REQUIRED WORK >>
What you return must match the listing exactly, with every image removed.
*** Opening of DATASET CONTENT ***
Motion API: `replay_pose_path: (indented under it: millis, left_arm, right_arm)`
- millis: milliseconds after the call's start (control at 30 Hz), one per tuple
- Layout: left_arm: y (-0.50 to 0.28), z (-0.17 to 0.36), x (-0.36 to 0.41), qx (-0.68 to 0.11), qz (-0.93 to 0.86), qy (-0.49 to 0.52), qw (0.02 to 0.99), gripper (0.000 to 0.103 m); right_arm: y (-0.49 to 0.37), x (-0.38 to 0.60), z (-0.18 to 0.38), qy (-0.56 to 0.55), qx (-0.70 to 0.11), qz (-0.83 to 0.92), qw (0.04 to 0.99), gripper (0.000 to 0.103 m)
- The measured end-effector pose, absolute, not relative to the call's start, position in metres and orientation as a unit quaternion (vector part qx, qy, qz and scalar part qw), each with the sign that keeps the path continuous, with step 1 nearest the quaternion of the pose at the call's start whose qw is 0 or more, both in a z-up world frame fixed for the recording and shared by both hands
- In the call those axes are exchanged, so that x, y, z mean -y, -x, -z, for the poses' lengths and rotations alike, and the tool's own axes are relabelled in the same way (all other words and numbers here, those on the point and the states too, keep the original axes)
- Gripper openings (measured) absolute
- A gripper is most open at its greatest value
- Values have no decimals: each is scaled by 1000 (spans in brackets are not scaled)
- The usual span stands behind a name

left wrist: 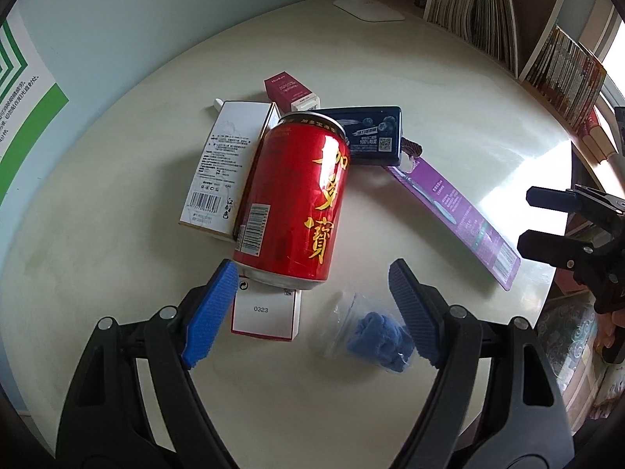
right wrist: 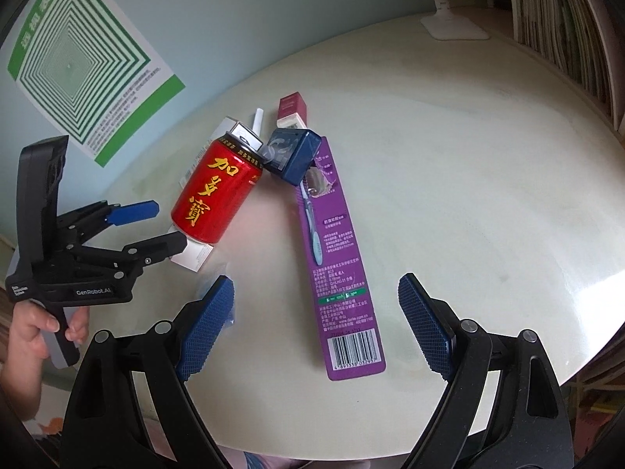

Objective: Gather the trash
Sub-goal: 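Grasp the red can with the left tool while the right tool grasps the purple toothbrush package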

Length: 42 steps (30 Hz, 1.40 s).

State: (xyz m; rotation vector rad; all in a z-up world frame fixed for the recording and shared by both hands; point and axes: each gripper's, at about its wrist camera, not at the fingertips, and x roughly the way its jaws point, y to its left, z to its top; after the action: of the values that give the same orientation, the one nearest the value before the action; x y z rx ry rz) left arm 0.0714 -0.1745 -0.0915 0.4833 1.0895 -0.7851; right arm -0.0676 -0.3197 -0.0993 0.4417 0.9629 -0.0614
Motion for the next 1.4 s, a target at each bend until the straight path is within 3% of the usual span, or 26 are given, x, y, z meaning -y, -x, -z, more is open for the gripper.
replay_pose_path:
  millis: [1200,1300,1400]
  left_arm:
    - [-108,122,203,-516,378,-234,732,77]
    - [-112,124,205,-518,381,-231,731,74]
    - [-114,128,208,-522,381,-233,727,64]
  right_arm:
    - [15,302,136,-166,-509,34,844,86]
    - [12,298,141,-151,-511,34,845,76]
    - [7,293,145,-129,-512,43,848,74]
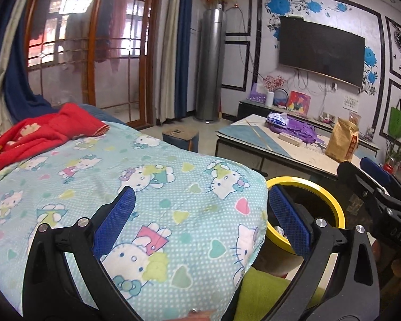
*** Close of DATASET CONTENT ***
SOLUTION TO THE EXERCISE >>
Motion API: `replay_pose_path: (indented under it: millis, left_arm, right_arm)`
- millis: milliseconds after the call's start (control at 30 Hz), one per tuple
- Layout: left_arm: y (-0.50 to 0.28), z (-0.17 to 0.36), x (-0.36 to 0.41), qx (-0.68 to 0.11), qz (-0.93 to 0.86), qy (-0.49 to 0.52), qw (0.02 to 0.99), gripper (0.000 to 0.103 m); right_arm: y (-0.49 to 0.37), x (-0.38 to 0.60), z (-0.18 to 0.38), qy (-0.56 to 0.55), qx (-0.70 to 0.11), qz (-0.83 to 0.92), qw (0.04 to 0.99), gripper (0.000 to 0.103 m)
- The measured end-effector pose, absolute, not relative to the call's start, position in metres and orientation as a unit quaternion (vector part qx, qy, qz and scalar part qw), each with the sign that keeps the path continuous, with step 1 nearest the quaternion of the pose at the call's start whose qw is 0 or more, both in a z-up world frame fixed for the recording and shared by both hands
- In the call those axes are exchanged, so that x, y, z mean -y, -x, -z, for the poses' lengths and rotations alike, and the tool's own axes are relabelled in the same way (all other words and numbers here, those on the point and the states too, keep the original axes)
- Gripper openings (measured) absolute
- A gripper is most open at its greatest value
- Values have no decimals: each is scaled by 1000 (spans in brackets are not scaled)
- The usual span stands behind a name

left wrist: 
right wrist: 

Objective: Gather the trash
Sub-goal: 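Grasp the red can with the left tool while the right tool grasps the purple toothbrush package
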
Length: 42 steps (30 Hz, 1.40 s).

State: (xyz m; rotation vector rad; all in a z-up world frame fixed for the recording and shared by both hands; point and axes: each gripper's, at about its wrist camera, not at the fingertips, and x roughly the way its jaws point, y to its left, z to its top; after the action: of the values that give the same orientation, the one nearest the value before the action; x y z rx ry rz) left arm 0.0714 -0.1745 -0.0915 0.4833 1.0895 -0.7851; right arm -0.0676 -0.3197 -0.0993 0.4417 0.9629 -0.0614
Motion for the next 1.4 s, a target at each bend until the straight path is within 3% of the usual span, or 26 are given, x, y, z meaning -y, -x, -z, more is open for the gripper.
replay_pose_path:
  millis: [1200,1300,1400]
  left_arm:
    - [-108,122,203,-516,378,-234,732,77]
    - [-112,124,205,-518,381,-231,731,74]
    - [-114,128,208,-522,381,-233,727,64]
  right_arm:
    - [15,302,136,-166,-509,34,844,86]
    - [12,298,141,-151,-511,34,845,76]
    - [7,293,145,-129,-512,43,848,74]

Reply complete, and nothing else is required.